What's not to like? Palm oil is pretty innocent, unsaturated fat-wise. And nuts are a very traditional food. What could be wrong with nuts?
I was mainly interested in getting rid of everything that contained rapeseed oil, sunflower oil, that sort of thing. The obvious unnatural things that have been introduced to the food supply over the last seventy years.
I don't remember the first time I noticed the actual nutritional label on my lovely wholesome jars of peanut butter.
Fat 54.3g (of which saturates 7.9g) per 100g
Oops.
Palm oil's not so bad.
Peanuts themselves. Peanuts are not nuts. They are seeds.
I do remember sadly throwing the jar away, thinking "That's the first thing I've given up that I'll miss."
So that was probably at some point during the first six months, and maybe later rather than earlier, since I remember being surprised by it, rather than it being part of the general process of noticing where the oilz-of-evil were lurking.

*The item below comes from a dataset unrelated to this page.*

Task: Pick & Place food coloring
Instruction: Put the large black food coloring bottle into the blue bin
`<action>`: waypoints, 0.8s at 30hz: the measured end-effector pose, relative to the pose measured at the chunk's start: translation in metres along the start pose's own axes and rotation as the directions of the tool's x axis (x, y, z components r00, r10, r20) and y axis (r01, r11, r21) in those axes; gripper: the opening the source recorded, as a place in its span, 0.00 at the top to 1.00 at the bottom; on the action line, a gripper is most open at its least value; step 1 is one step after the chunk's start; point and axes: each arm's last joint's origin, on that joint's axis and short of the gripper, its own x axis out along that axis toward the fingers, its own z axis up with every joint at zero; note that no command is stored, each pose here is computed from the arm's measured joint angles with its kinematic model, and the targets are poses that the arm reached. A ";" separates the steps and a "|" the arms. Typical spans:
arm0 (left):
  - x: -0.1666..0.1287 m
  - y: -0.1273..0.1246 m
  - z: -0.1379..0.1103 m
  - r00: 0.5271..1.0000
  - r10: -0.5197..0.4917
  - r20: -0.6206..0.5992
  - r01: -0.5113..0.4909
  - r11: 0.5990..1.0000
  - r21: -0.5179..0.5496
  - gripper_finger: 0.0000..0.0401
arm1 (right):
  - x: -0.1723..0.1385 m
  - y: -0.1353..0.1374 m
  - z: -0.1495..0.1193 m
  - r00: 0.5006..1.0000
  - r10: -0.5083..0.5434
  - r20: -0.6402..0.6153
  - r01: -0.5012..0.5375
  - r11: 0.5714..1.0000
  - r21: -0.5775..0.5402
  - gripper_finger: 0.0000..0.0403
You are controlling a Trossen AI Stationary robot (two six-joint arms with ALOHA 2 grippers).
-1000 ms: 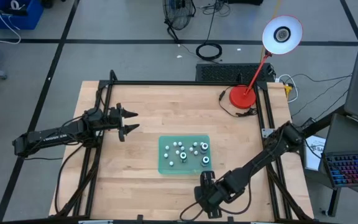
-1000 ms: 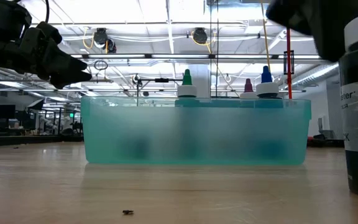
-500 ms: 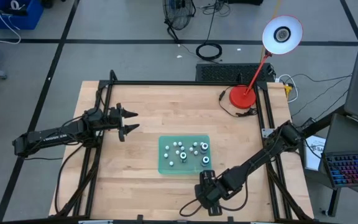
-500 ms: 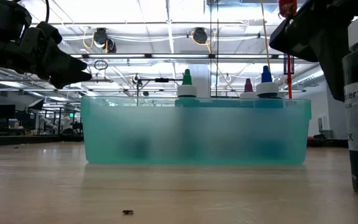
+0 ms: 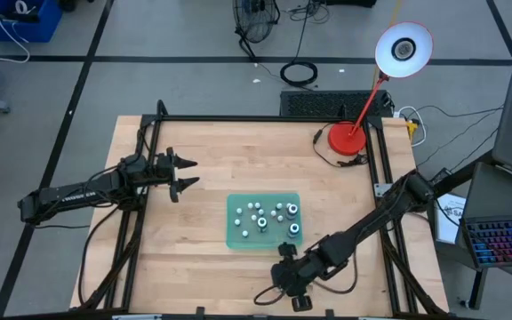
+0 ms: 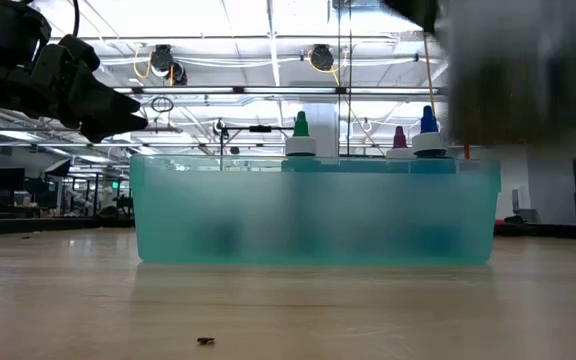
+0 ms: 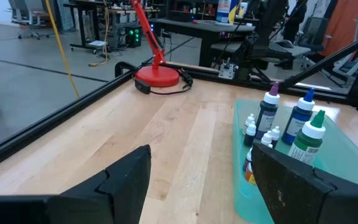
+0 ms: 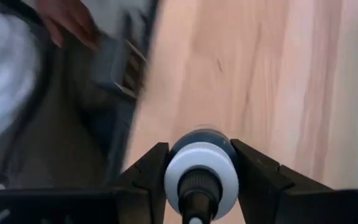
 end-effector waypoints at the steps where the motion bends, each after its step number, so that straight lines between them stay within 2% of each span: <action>1: 0.000 0.000 0.000 1.000 0.000 0.000 0.000 1.000 0.000 0.32 | -0.009 0.002 0.007 0.999 0.014 0.035 -0.013 1.000 -0.020 0.67; 4: 0.000 0.000 0.000 1.000 0.000 0.000 0.000 1.000 0.000 0.32 | -0.050 0.009 0.028 0.982 0.013 0.188 0.009 0.994 -0.113 0.67; 7: 0.000 0.000 0.000 1.000 0.000 0.000 0.000 1.000 0.000 0.32 | -0.094 0.011 0.046 0.927 -0.067 0.368 0.145 0.971 -0.189 0.67; 10: 0.000 0.000 0.000 1.000 0.001 -0.004 -0.001 1.000 -0.001 0.32 | -0.130 0.002 0.057 0.883 -0.165 0.440 0.260 0.952 -0.163 0.67; 12: 0.000 0.000 0.000 1.000 0.000 0.001 0.000 1.000 0.001 0.32 | -0.140 -0.012 0.060 0.878 -0.234 0.419 0.305 0.946 -0.110 0.67; 14: 0.000 0.000 0.000 1.000 0.000 0.000 0.000 1.000 0.000 0.32 | -0.136 -0.029 0.058 0.891 -0.296 0.344 0.335 0.940 -0.060 0.67; 16: 0.000 0.000 0.000 1.000 0.001 0.000 -0.001 1.000 0.000 0.32 | -0.118 -0.048 0.054 0.912 -0.340 0.229 0.352 0.936 -0.015 0.67; 19: 0.000 0.000 0.000 1.000 0.000 0.000 0.000 1.000 0.000 0.32 | -0.083 -0.067 0.048 0.934 -0.350 0.067 0.351 0.936 0.002 0.67; 24: 0.000 0.000 0.000 1.000 0.000 0.000 0.000 1.000 0.000 0.32 | -0.036 -0.086 0.040 0.929 -0.354 -0.106 0.355 0.935 -0.012 0.67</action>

I think that for most of the first six months of all this, I was cutting out polyunsaturated fats from rapeseed oil and replacing them with more polyunsaturated fats from peanuts.
Oops.
Also, I'm now starting to believe that it's something to do with a combination of PUFAs and protein.
Fat 54.3g of which saturates 7.9g
Protein 27.7g
Oops.
If you think PUFAs are bad, and you think protein is also somehow involved in the badness, then peanut butter starts to look like a very bad actor indeed.
Ooops.
So now I have to explain why on earth I felt so much better immediately I gave up PUFAs, and immediately became convinced that it was a good thing to do.
So much better that I decided I was keeping this diet even if it turned me into a barrage balloon.
Maybe the sulphites. They made a big difference.
One of the things I've been thinking about as we focus in on PUFAs+BCAAs is Plumpy'nut:
https://en.m.wikipedia.org/wiki/Plumpy%27nut
It's a peanut paste designed to help extremely malnourished third world children quickly put on weight.
"The ingredients in Plumpy'Nut include 'peanut-based paste, with sugar, vegetable oil and skimmed milk powder, enriched with vitamins and minerals'. Plumpy'Nut is said to be 'surprisingly tasty'".
Yea, basically kryptonite. One of the downfalls of the original Paleo diet, IMO - "Eat an abundance of nuts & seeds" they're whole and natural, right?
I did, cause they're keto. Also super hyperphagia inducing.